Grief bubbled up from a well so dark and deep, Jenna didn’t know where it began or if it would ever run dry. “Gentry, I’m so sorry.” Her voice broke, and before she could hide her face with her hands, Gentry lifted her cup to the nightstand and laid down next to her, rolling her to the side so he could pull her flush against him.
He curled around her, pulling the sheets and comforter out from under him so every part of her was touching him. Her calves against his shins. The backs of her thighs against the front of his. Her back pressed against his chest. Country laid his head on the pillow next to her and stroked her hair.
Jenna’s tears dampened her pillow as she clung to his arms wrapped around her shoulders and clasped against her chest. She loved him. She’d loved him for so much of her life, there was still a place carved out for him, just waiting to be made whole again. And here he was, filling her up and sealing her edges, and she held on for dear life.

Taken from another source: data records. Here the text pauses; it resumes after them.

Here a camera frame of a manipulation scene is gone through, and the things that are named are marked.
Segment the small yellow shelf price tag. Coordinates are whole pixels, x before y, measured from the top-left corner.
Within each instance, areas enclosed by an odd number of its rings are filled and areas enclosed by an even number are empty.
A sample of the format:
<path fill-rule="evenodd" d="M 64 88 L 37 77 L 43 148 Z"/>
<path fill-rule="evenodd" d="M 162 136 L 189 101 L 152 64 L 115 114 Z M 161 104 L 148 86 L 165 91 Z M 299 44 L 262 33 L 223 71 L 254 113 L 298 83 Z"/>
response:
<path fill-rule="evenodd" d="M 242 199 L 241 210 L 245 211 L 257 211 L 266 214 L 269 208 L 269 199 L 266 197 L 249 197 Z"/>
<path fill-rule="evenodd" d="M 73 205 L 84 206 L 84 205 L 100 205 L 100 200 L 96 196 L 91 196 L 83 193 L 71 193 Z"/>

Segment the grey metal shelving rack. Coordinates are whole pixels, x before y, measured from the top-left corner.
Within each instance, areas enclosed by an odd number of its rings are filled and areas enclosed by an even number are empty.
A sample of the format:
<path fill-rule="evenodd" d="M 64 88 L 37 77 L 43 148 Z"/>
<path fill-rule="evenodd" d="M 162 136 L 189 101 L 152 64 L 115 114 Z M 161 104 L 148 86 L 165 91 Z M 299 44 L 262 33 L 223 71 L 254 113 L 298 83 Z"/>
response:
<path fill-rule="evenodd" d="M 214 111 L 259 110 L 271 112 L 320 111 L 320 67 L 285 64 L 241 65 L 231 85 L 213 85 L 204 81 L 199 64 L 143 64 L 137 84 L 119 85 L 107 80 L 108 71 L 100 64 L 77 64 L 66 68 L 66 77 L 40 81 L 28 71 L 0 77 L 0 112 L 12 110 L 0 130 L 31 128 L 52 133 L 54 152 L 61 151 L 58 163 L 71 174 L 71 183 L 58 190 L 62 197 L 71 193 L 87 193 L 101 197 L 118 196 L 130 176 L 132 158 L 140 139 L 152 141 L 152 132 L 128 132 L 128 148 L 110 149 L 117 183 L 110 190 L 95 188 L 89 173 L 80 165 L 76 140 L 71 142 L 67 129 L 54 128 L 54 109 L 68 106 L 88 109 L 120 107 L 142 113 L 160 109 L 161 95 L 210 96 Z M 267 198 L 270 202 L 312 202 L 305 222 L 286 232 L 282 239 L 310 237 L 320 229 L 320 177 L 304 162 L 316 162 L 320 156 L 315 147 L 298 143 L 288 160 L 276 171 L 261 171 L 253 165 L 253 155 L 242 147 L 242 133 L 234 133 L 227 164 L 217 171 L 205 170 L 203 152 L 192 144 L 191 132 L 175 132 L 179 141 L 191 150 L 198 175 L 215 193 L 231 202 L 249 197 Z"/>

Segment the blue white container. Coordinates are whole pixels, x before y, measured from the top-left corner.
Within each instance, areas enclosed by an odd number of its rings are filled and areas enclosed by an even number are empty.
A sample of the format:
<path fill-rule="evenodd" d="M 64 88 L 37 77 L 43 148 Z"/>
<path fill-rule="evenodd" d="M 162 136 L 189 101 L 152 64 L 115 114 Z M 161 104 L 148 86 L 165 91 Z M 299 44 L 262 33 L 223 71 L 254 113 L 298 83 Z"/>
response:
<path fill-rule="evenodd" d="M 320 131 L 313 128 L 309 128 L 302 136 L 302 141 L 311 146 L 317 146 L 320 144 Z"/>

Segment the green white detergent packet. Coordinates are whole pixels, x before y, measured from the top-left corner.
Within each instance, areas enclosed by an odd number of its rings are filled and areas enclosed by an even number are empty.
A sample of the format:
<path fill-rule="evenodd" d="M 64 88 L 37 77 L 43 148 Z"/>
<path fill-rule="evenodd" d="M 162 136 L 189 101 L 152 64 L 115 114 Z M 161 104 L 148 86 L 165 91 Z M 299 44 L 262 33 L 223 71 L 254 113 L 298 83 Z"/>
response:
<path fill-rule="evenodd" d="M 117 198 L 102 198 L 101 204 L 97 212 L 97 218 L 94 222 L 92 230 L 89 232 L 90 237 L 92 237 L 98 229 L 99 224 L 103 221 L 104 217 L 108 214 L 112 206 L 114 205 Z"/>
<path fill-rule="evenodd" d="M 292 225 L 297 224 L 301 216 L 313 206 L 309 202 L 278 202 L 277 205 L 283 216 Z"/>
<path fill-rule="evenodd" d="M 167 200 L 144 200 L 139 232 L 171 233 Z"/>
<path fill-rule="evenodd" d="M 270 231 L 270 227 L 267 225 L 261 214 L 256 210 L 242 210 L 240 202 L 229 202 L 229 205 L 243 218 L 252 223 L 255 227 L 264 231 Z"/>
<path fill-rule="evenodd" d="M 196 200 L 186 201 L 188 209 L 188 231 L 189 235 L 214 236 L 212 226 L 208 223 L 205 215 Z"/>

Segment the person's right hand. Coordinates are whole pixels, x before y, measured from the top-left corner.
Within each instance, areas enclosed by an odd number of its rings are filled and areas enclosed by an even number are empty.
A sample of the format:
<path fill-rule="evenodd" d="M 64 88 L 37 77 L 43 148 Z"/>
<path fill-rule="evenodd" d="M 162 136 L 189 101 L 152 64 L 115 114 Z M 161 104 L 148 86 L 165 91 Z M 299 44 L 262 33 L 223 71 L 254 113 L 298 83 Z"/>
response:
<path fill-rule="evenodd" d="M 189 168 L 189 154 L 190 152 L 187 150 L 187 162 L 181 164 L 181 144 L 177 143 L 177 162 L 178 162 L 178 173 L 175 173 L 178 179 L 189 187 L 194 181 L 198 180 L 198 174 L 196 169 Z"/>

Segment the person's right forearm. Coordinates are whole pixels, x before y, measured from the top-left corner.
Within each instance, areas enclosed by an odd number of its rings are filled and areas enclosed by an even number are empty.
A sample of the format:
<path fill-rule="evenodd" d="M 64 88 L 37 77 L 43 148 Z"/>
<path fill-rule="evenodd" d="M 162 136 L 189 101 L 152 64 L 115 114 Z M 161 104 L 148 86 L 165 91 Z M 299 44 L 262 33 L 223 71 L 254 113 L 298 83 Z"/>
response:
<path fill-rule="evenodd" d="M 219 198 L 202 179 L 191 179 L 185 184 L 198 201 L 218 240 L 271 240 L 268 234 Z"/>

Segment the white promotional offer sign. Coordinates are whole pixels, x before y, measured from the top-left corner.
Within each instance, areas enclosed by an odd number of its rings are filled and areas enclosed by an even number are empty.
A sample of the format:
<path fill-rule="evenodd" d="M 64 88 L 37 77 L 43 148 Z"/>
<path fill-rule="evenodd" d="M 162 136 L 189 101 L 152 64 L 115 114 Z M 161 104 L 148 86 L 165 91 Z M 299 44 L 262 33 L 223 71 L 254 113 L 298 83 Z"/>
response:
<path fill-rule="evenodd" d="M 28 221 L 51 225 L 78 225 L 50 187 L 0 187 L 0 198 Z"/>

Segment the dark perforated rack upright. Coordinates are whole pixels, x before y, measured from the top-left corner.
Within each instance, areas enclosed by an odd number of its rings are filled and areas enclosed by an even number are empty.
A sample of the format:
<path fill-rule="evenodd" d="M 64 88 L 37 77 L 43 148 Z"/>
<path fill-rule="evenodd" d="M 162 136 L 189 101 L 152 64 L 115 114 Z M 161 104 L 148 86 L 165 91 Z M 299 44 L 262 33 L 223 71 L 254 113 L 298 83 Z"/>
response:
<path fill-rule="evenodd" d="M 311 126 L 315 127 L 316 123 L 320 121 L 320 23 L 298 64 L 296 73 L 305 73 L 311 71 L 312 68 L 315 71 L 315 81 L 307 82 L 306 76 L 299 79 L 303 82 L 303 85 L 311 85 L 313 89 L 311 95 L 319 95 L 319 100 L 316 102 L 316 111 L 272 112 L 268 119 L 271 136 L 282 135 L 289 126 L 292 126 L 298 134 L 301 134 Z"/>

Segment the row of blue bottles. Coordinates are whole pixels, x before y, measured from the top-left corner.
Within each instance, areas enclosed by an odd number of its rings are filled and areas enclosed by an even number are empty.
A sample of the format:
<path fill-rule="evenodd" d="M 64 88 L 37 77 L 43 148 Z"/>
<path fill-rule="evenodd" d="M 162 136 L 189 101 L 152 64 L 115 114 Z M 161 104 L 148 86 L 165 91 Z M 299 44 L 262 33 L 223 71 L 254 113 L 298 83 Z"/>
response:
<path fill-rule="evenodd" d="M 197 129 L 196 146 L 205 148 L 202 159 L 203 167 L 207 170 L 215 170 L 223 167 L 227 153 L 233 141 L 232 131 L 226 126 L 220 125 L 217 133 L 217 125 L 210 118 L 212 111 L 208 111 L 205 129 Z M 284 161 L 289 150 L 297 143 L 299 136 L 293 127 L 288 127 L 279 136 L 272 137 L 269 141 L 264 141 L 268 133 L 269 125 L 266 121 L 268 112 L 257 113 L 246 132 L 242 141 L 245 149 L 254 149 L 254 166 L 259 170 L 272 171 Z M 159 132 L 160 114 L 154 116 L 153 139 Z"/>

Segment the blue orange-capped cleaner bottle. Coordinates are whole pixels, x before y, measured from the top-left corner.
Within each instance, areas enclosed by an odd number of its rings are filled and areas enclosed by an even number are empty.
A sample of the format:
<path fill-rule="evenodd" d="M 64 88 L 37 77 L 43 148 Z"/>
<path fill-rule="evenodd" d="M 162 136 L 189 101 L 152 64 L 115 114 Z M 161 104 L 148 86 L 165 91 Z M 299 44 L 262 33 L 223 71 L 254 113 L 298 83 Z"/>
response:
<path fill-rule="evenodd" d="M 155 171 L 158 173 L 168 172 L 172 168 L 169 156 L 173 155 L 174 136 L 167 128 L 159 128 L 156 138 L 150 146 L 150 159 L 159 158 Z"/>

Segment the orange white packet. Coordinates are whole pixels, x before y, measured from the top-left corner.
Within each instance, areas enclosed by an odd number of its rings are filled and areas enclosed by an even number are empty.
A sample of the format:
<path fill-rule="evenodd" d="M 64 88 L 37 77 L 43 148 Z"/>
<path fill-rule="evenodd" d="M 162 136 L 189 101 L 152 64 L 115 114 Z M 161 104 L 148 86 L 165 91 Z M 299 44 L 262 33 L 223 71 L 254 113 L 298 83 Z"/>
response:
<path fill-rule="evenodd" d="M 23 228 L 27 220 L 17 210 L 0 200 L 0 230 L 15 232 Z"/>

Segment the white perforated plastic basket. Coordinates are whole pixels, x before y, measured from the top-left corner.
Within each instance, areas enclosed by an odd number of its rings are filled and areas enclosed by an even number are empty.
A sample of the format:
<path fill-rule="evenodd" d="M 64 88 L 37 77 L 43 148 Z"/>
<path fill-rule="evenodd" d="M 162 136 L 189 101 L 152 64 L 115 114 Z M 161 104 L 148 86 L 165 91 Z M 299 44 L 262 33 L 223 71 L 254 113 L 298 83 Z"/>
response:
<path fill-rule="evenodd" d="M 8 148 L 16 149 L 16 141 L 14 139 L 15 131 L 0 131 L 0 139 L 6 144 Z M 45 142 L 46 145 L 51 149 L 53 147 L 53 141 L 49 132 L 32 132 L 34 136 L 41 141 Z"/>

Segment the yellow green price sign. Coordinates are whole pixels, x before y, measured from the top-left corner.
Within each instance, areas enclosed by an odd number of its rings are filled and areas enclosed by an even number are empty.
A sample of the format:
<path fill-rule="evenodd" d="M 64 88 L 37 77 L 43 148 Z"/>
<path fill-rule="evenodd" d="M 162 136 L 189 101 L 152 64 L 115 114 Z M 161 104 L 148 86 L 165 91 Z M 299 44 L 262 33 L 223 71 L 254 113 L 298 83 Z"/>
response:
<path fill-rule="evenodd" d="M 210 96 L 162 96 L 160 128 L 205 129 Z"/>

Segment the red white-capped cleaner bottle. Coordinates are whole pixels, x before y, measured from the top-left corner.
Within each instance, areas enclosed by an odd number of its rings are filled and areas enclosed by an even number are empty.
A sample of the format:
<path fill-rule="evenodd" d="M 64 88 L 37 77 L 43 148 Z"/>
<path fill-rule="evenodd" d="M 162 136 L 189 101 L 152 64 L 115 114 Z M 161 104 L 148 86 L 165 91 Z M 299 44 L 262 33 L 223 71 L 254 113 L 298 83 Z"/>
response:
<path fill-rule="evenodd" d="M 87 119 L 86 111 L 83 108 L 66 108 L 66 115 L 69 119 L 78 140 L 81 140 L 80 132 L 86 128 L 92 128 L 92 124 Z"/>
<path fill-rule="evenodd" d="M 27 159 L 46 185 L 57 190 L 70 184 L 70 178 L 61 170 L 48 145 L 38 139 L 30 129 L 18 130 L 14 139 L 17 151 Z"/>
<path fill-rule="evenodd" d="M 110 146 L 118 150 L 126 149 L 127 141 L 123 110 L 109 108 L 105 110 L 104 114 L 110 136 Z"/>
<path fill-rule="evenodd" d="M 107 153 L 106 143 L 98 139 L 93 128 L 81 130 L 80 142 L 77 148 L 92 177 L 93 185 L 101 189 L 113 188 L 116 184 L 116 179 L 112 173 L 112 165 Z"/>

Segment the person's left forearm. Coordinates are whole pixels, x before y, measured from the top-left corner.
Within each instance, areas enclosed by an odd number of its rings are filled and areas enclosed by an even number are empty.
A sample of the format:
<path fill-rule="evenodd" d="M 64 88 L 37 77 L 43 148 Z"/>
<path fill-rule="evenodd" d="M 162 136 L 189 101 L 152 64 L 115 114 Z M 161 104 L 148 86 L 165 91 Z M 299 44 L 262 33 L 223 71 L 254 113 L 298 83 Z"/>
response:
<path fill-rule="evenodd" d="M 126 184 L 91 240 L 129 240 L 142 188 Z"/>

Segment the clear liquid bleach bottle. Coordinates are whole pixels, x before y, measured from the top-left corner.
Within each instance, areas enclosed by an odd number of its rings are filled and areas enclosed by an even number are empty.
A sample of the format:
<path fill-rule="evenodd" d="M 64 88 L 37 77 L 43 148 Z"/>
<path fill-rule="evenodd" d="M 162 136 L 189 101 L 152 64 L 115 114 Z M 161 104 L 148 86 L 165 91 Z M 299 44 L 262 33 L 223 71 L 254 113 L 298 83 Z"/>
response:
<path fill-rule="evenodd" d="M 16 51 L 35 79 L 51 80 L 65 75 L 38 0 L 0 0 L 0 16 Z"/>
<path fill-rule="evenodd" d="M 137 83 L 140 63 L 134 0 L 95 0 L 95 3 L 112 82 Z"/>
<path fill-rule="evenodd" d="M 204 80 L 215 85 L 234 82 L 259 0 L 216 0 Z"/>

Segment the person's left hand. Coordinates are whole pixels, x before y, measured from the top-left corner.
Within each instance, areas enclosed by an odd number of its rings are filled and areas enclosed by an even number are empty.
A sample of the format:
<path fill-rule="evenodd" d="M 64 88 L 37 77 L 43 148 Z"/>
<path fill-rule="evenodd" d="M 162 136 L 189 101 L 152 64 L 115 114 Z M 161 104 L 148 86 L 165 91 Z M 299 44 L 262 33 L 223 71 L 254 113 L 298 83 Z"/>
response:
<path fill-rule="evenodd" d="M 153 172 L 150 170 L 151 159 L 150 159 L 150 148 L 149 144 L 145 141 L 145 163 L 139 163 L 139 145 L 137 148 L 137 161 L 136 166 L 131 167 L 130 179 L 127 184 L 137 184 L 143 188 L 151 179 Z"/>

“I wouldn’t have left.” Country’s breath warmed the shell of her ear, and she worked to drag in a full breath.
“I know.”
“That’s why you did it, isn’t it?”
Jenna swallowed hard, lifting a hand to wipe her nose. “It wasn’t all altruistic. I didn’t—” A fresh wave of emotion rolled over her, and she waited for it to pass. “I didn’t want to disappoint you.”
Country’s voice was ragged and raw. “Impossible.”
“If I could—everything would’ve been fine, but my body?—”
Country’s hands released. He trailed his fingers up her arm, curled them around the dip in her waist, then dragged past her hip and settled over the line of her underwear. “Your body is perfect.”
Jenna’s breath fluttered like hummingbird wings. She shifted to her back so she could look at him, and Country’s hand slid under her sweatshirt, resting over her navel. His eyes were dark chocolate pools. “I can’t give you what you want.”